Transformers through the eyes of a 10 year-old…

If there’s one thing that I try very hard to do with this site it’s to attempt to transport my perspective into the mind of my 10 year-old self so that I can try and see things (like all the old cartoons, toys, and ephemera) as I did almost 30 years ago.  This is way easier said than done as it’s next to impossible to let go of a lifetime’s worth of baggage and my pesky adult perspective that I need to have in place for most of the time.  It’s at those times when it’s proving a real struggle to get back into that childlike mindset when I wonder what it would be like to have a child of my own who I could share all of the stuff that I grew up with and watch their reaction firsthand.  Having children just hasn’t been something that was in the cards for me up to this point, and most of my friends who have had children did so later in life and so most of them are still too young to share this kind of stuff with.

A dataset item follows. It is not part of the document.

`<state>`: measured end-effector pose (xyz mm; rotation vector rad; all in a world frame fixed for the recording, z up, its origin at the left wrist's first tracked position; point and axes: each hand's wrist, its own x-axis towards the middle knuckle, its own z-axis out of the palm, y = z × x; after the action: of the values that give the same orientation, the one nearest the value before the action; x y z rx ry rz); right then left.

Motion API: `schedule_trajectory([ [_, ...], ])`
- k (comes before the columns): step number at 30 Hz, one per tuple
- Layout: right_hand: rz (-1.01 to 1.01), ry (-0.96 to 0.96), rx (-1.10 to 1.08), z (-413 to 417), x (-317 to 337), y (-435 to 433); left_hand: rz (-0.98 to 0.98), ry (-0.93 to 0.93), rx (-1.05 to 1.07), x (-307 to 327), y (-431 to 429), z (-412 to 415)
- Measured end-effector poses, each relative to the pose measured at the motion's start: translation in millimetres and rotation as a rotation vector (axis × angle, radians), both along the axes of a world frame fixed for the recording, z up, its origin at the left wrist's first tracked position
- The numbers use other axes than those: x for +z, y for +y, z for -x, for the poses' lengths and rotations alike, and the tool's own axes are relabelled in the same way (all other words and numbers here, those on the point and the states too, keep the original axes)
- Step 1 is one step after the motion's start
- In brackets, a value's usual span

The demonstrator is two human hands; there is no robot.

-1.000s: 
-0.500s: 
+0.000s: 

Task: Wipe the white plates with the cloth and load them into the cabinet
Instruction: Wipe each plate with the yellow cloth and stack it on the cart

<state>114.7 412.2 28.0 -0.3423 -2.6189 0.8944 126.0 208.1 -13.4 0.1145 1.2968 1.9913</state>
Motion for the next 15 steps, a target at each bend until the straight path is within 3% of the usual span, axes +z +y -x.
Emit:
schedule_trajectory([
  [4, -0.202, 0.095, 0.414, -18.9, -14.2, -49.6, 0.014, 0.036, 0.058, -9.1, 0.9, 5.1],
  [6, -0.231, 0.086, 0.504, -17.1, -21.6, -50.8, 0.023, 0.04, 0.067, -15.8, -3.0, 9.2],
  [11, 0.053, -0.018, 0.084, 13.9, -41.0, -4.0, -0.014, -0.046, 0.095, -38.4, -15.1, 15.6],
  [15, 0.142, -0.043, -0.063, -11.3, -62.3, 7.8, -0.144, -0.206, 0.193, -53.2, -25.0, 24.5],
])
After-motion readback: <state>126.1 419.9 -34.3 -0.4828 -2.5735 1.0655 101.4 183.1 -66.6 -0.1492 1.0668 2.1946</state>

Well this past week I had the opportunity to babysit a friend’s 10 year-old son Alex for a few afternoons, and after spending the last decade literally reclaiming my childhood in the form of comics, toys, and a mountain of cartoons on DVD I figured I’d be in the perfect person to watch and entertain the kid for a few afternoons.  Well, even though I feel like I had a pretty good shot at relating to him and the stuff he’s into, I do remember what it was like being a kid and being babysat by someone who was trying their damnedest but failing to relate to me.  That was probably my biggest concern going in, that I’d attempt to be hip by knowing about stuff like current cartoons or cool for having a huge collection of toys, yet still failing to make a connection. I mean, I have a wall full of Masters of the Universe and G.I. Joe toys still mint on card.  Would Alex think I was crazy for not opening them?  Basically all I knew for certain was that he was a huge Transformers fan who thinks that the Decepticons are jerks and that his favorite characters are all of the Autobots.  All of them.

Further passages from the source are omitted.